▸ **MATERIAL FOR THIS TASK**
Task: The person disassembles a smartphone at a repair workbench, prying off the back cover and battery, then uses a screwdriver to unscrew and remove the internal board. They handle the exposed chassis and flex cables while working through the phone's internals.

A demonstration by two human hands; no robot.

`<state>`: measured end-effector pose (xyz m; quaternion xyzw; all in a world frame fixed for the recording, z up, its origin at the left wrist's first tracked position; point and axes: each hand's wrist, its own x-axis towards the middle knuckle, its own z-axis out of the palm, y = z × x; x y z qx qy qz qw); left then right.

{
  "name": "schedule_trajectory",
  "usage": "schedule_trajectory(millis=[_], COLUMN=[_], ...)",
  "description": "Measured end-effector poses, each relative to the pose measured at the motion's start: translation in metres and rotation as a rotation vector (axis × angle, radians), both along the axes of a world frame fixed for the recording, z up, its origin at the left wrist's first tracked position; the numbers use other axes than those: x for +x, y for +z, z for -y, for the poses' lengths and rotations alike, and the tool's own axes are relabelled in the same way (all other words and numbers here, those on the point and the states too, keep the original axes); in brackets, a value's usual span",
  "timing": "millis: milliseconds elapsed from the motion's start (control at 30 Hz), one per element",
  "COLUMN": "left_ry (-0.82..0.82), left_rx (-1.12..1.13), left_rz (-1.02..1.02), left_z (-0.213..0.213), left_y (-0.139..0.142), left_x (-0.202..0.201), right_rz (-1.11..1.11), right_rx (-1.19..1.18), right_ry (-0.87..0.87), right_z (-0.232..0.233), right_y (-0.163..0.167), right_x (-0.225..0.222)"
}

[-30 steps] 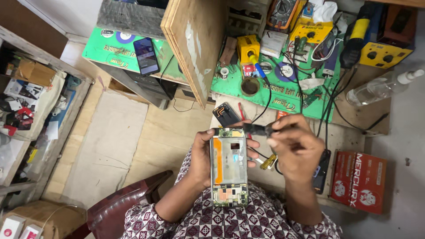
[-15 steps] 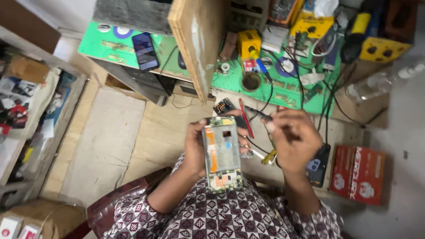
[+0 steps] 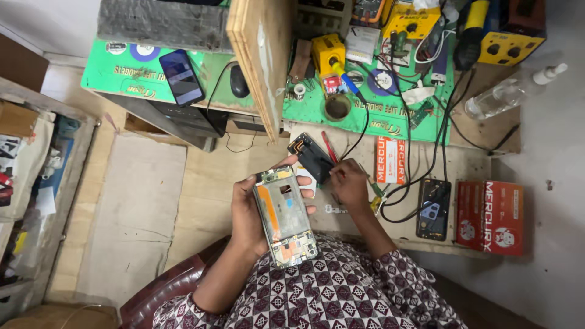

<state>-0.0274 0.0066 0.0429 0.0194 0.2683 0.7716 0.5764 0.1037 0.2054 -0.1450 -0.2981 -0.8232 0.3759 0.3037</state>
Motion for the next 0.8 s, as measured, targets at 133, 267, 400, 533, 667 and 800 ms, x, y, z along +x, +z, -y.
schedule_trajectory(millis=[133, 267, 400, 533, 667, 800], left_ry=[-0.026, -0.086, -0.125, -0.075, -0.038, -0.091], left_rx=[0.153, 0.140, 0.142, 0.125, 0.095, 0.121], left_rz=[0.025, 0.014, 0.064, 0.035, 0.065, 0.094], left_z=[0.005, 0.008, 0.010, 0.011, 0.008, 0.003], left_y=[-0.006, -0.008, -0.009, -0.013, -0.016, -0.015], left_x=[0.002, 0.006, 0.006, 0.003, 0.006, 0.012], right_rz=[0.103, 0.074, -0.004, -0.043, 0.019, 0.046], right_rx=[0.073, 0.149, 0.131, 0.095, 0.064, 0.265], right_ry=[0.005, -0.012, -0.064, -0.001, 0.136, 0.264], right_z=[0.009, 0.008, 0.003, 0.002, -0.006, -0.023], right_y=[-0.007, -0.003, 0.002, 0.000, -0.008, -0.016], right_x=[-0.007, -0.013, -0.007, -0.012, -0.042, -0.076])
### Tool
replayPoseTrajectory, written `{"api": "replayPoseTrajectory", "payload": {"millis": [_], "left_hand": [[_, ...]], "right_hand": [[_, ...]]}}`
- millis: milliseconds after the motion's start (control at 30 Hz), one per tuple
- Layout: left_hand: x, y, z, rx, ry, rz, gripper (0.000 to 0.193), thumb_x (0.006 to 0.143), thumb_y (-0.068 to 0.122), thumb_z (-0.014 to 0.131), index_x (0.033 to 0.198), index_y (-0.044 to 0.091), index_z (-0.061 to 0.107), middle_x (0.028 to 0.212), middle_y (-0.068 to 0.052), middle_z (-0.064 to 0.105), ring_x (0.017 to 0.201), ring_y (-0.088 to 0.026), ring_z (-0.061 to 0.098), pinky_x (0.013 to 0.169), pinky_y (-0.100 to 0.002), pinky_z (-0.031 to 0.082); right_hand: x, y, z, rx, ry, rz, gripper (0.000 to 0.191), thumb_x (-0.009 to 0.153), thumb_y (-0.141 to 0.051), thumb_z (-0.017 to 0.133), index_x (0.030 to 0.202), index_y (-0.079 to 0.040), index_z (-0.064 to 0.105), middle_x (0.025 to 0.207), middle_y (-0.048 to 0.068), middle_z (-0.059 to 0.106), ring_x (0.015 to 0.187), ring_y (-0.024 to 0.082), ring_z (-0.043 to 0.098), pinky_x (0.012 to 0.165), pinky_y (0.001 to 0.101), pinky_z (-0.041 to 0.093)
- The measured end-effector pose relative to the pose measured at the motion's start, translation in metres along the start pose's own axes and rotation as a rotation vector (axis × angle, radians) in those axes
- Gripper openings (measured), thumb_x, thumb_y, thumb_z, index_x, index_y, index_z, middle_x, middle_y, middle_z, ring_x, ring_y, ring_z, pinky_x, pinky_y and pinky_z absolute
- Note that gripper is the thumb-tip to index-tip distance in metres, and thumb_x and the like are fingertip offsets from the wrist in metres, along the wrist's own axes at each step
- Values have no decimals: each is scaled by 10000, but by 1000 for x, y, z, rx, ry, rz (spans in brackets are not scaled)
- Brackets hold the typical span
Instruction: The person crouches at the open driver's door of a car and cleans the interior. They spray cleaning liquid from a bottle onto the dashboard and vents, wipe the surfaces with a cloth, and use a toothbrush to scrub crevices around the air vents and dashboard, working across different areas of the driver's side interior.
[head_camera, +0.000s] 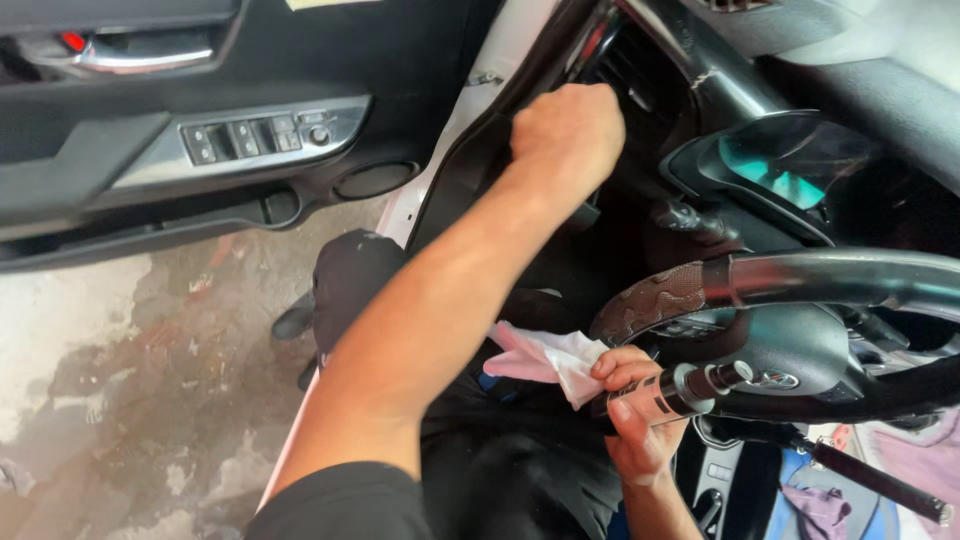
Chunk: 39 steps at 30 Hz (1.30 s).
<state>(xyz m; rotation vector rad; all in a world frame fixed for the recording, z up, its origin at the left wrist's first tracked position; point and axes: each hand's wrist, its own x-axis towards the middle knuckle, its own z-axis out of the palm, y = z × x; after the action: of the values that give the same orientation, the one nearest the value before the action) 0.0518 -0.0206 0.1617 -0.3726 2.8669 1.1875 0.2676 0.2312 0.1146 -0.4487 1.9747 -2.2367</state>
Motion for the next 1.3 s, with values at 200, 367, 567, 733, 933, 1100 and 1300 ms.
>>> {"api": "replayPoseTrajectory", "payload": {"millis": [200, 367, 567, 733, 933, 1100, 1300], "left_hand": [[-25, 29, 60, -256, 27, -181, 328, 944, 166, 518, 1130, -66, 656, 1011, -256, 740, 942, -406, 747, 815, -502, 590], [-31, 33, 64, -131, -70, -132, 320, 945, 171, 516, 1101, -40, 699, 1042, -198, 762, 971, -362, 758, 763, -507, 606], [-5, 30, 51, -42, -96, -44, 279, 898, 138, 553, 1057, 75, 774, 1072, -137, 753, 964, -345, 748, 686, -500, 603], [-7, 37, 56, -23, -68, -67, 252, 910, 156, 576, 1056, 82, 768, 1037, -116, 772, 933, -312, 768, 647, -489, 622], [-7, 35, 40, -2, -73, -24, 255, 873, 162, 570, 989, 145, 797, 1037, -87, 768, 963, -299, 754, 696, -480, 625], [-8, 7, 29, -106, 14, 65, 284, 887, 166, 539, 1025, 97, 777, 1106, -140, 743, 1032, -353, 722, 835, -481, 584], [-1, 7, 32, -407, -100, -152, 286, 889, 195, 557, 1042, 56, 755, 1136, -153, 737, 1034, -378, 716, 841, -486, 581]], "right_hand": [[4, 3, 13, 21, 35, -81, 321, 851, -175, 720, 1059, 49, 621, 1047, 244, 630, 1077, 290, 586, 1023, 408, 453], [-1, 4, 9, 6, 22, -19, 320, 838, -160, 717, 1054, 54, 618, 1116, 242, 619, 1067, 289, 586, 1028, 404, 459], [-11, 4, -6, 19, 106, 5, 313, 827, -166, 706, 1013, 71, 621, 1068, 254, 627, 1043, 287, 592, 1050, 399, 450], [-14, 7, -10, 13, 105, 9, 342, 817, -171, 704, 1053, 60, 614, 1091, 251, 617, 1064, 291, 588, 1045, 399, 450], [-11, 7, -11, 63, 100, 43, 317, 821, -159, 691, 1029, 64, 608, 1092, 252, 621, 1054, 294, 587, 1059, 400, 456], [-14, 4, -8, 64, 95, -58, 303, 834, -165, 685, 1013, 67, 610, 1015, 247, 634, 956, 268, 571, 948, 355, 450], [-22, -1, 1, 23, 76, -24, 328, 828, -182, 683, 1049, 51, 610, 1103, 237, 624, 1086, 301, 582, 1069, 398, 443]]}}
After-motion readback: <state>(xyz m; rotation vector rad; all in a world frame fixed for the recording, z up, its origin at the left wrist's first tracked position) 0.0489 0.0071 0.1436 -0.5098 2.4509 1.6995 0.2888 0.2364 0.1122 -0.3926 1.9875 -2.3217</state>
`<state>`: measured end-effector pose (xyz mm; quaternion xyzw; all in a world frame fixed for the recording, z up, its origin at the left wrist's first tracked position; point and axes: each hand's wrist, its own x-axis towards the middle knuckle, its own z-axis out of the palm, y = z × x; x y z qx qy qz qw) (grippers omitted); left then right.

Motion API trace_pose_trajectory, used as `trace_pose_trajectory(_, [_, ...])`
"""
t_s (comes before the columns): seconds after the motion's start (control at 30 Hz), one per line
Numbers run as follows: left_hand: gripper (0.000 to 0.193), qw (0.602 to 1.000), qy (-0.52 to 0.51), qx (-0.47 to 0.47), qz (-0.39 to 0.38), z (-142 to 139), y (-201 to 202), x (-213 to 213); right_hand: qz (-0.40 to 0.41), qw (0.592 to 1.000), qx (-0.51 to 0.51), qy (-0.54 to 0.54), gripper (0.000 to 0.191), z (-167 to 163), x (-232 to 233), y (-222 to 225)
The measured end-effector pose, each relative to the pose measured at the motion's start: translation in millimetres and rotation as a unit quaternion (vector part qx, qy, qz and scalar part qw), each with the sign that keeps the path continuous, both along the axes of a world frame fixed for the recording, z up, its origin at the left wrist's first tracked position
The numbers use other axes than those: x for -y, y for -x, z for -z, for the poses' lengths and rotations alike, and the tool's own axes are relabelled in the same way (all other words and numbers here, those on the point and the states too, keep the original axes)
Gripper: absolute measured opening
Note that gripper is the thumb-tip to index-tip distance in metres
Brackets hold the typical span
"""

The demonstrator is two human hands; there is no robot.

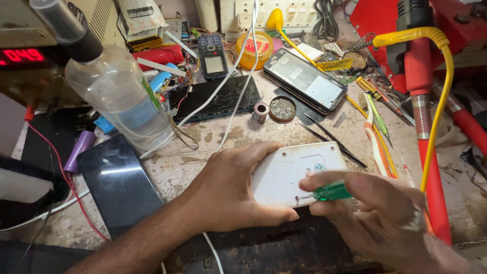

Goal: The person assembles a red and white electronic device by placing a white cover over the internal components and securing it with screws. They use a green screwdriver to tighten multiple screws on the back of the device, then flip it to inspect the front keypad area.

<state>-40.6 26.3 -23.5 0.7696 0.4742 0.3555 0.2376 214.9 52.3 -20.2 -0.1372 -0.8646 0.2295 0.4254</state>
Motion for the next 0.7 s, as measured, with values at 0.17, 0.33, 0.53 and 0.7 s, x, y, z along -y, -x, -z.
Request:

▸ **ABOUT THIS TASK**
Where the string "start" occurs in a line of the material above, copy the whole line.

▸ **SOLUTION BELOW**
  "description": "Measured end-effector poses, each relative to the pose measured at the motion's start: translation in metres and rotation as a rotation vector (axis × angle, radians), both along the axes of a world frame fixed for the recording, z up, its origin at the left wrist's first tracked position; the numbers use other axes than those: x for +x, y for +z, z for -y, for the poses' lengths and rotations alike, and the tool's own axes are relabelled in the same way (all other words and numbers here, those on the point and the states too, keep the original axes); in brackets, a value's usual span",
  "timing": "millis: milliseconds elapsed from the motion's start (control at 30 Hz), one per element",
- millis: milliseconds after the motion's start (control at 30 Hz), one per tuple
- The measured end-effector pose relative to the pose measured at the motion's start, translation in metres along the start pose's own axes and rotation as a rotation vector (axis × angle, radians) in those axes
t_s (comes before the columns): seconds after the motion's start (control at 30 Hz), one per line
The measured end-effector pose, each relative to the pose measured at the motion's start: translation in millimetres and rotation as a unit quaternion (vector part qx, qy, qz and scalar part qw), each with the sign that keeps the path continuous, both along the axes of a world frame fixed for the recording, z up, its origin at the left wrist's first tracked position

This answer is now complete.